▶ AIM OF THE EXERCISE
Within the data that follows, set down exactly the lines from the one containing "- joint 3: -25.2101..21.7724" through the one containing "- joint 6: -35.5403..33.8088", both ends included.

▶ AVAILABLE DATA
################

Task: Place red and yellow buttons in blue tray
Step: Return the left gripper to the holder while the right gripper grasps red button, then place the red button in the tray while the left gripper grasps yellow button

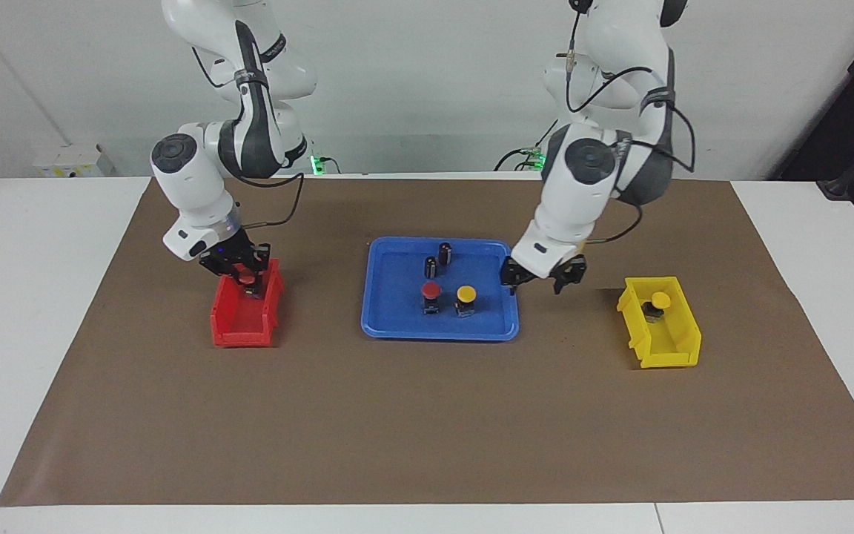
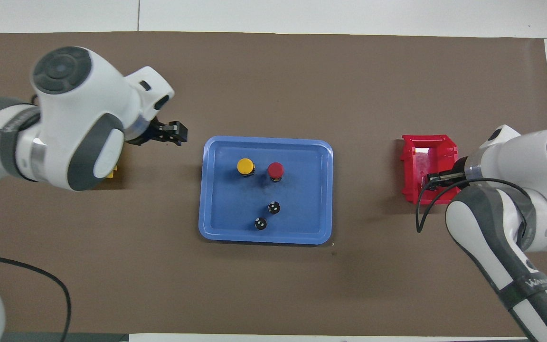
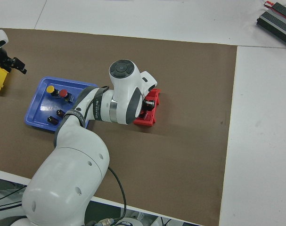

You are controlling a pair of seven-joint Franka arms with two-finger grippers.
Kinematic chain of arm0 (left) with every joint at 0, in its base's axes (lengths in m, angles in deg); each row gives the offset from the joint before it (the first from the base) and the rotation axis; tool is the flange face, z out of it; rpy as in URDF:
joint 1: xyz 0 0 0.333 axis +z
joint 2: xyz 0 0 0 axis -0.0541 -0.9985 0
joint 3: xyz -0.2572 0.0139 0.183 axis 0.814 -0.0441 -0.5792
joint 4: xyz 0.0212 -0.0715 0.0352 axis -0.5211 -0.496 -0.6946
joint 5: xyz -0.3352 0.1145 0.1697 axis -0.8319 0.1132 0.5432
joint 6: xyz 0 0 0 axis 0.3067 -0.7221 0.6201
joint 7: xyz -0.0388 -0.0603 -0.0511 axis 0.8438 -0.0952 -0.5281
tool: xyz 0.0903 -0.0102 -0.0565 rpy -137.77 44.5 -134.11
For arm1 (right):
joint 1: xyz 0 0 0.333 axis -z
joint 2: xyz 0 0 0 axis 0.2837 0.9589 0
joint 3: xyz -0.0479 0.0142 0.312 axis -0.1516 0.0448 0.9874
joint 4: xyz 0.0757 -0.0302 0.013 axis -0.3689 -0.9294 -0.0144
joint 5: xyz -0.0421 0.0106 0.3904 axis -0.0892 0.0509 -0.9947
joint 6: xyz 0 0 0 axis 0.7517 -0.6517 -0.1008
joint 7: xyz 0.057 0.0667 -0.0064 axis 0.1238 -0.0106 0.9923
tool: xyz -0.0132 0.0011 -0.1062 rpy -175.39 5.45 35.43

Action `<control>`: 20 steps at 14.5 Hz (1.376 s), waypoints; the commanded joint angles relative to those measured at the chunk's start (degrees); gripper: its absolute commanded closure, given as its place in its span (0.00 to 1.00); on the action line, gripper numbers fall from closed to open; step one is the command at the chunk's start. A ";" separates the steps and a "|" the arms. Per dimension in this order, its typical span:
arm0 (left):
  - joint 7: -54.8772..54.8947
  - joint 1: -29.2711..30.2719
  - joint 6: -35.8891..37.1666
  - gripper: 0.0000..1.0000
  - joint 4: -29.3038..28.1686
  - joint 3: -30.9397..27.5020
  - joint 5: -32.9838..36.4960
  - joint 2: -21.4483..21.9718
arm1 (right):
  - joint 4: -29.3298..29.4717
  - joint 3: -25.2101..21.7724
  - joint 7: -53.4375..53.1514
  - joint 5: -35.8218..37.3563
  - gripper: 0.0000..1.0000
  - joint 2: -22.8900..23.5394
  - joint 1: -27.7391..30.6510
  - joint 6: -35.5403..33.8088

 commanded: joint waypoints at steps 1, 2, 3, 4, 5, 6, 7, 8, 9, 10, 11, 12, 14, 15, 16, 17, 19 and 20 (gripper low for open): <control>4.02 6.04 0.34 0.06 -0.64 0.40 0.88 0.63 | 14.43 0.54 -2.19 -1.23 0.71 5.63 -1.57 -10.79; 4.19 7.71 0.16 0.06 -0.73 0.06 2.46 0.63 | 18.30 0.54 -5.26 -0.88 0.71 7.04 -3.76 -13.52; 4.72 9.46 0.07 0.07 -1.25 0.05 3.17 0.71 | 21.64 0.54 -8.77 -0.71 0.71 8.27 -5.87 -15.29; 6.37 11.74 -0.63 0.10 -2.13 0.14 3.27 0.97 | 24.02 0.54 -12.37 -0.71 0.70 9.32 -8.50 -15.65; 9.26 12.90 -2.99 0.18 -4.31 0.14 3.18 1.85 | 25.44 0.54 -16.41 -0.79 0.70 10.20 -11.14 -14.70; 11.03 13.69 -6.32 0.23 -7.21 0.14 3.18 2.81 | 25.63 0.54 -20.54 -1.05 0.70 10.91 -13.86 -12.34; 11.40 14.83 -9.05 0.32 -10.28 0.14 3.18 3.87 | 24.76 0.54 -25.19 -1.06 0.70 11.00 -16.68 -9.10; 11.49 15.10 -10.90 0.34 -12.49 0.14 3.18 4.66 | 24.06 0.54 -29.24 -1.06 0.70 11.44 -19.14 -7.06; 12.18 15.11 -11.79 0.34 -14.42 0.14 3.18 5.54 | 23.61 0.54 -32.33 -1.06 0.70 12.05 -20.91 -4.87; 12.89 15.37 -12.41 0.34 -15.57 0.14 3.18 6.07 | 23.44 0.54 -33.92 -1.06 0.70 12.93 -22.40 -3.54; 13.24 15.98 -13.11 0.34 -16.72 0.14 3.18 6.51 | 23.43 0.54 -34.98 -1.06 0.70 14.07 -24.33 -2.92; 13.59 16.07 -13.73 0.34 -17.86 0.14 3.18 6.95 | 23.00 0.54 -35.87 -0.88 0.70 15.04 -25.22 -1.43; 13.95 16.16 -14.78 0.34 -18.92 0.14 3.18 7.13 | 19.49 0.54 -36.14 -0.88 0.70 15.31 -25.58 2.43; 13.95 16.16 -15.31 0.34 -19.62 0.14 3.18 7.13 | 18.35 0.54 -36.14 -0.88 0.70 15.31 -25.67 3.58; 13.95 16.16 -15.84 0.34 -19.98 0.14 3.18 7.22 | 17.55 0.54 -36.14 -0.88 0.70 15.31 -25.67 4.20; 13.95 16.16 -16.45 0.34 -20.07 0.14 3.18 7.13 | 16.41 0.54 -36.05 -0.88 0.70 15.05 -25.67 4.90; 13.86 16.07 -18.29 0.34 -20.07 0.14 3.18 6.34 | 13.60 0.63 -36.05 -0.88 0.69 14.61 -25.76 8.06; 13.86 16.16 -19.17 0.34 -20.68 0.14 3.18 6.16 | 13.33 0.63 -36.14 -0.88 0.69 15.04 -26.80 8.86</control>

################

▶ TASK RESPONSE
  - joint 3: -25.2101..21.7724
  - joint 7: -53.4375..53.1514
  - joint 5: -35.8218..37.3563
  - gripper: 0.0000..1.0000
  - joint 2: -22.8900..23.5394
  - joint 1: -27.7391..30.6510
  - joint 6: -35.5403..33.8088

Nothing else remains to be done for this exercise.